Pictures stay out of the copy. Repeat exactly the lines from the first entry below through the line that contains "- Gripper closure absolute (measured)", and nothing beyond.
---- Information shown
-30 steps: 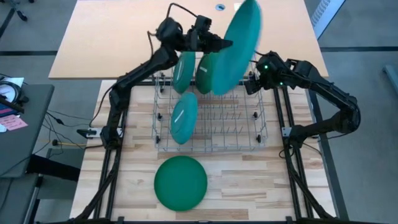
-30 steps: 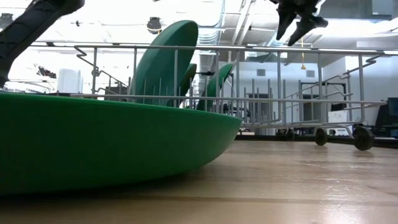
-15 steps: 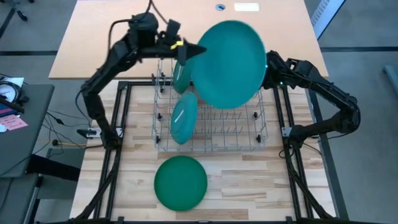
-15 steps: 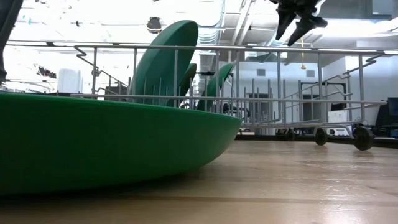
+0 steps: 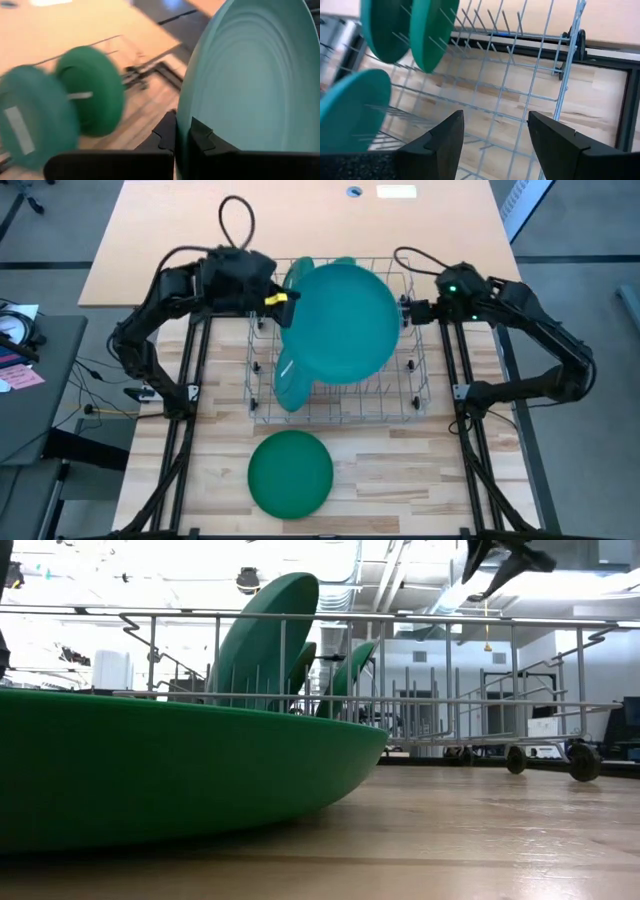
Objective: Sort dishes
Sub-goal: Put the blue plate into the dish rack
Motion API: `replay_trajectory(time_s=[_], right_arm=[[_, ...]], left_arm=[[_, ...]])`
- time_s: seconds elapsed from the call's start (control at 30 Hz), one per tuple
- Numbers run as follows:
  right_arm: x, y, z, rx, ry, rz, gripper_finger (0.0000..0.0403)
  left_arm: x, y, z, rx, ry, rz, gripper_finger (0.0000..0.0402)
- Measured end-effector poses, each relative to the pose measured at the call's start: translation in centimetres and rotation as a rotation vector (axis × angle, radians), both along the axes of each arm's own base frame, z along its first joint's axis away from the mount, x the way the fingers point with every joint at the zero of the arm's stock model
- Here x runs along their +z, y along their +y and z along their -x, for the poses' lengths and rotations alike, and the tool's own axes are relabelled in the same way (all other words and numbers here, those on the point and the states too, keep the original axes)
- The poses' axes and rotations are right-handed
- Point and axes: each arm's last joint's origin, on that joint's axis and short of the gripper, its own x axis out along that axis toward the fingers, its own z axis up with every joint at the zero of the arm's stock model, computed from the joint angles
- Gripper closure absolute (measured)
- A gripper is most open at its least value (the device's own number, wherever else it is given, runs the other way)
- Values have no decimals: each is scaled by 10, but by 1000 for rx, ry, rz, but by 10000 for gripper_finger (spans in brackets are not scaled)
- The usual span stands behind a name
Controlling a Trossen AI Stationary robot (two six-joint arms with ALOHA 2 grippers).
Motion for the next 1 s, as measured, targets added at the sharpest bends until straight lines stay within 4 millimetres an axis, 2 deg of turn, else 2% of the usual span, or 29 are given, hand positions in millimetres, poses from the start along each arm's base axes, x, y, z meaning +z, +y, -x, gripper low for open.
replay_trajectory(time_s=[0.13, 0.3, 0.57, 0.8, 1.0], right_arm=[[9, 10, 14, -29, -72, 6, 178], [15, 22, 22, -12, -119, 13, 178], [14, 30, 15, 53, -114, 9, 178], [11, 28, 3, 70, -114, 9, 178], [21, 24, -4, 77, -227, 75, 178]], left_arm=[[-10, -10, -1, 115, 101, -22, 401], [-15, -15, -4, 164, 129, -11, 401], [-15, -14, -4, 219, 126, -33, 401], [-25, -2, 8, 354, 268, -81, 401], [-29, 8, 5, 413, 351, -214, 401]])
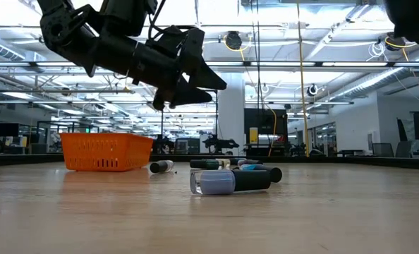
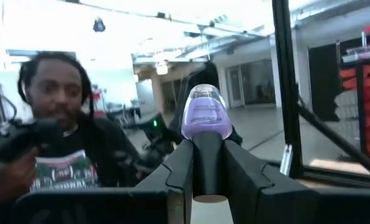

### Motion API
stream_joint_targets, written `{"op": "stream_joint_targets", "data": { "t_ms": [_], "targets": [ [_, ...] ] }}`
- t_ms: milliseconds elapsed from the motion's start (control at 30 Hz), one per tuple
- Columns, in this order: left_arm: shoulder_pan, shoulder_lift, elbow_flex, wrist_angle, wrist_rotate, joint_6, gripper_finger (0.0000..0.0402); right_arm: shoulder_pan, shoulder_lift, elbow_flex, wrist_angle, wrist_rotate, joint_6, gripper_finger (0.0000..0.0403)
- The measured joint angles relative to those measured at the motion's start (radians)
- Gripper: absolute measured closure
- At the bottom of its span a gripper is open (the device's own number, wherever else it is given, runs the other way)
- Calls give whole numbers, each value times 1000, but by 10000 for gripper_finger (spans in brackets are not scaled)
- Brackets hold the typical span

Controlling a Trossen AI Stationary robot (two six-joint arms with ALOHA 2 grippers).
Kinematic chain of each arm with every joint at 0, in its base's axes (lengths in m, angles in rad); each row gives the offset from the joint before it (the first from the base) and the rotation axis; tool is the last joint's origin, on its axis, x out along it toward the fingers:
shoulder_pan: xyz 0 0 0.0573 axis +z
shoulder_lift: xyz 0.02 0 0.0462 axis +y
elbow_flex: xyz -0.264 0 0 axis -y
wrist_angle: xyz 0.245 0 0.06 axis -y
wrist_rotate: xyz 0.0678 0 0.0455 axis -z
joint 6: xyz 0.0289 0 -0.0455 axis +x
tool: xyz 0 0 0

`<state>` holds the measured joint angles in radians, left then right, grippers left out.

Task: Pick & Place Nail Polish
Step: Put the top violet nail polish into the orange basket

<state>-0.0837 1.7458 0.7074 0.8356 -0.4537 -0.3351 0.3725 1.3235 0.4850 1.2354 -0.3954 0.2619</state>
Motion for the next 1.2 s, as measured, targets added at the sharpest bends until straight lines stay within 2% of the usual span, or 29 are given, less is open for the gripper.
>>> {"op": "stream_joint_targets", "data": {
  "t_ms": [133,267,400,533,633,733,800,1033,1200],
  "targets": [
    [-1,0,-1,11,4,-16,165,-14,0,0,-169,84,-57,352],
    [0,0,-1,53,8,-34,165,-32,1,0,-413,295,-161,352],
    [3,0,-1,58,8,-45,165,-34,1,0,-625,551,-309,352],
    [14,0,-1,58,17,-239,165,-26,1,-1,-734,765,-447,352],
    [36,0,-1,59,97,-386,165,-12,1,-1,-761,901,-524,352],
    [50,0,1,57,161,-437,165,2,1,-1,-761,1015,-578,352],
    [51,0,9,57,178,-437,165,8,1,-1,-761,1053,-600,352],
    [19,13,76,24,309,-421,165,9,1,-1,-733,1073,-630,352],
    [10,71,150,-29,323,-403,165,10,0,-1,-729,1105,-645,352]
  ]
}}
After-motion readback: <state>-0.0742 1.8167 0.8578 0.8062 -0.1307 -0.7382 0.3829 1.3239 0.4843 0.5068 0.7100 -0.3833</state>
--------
**Answer box**.
-30 steps: 
-30 steps: 
-15 steps: 
-15 steps: 
+0 steps: 
Objective: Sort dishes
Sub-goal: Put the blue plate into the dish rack
Motion API: `replay_trajectory(time_s=[_], right_arm=[[_, ...]], left_arm=[[_, ...]])`
- time_s: seconds elapsed from the call's start (control at 30 Hz), one per tuple
- Numbers run as follows:
  right_arm: x, y, z, rx, ry, rz, gripper_finger (0.0000..0.0403)
  left_arm: x, y, z, rx, ry, rz, gripper_finger (0.0000..0.0402)
- Measured end-effector poses, each relative to the pose measured at the call's start: translation in centimetres and rotation as a rotation vector (axis × angle, radians), both along the axes of each arm's own base frame, z along its first joint's axis away from the mount, x the way the fingers point with every joint at the zero of the arm's stock model
- Here x runs along their +z, y along their +y and z along their -x, for the poses' lengths and rotations alike, and the tool's own axes are relabelled in the same way (all other words and numbers here, those on the point and the states too, keep the original axes)
- The poses' axes and rotations are right-handed
- Point and axes: each arm's last joint's origin, on that joint's axis and short of the gripper, its own x axis out along that axis toward the fingers, its own z axis up with every joint at the zero of the arm's stock model, computed from the joint angles
- Gripper closure absolute (measured)

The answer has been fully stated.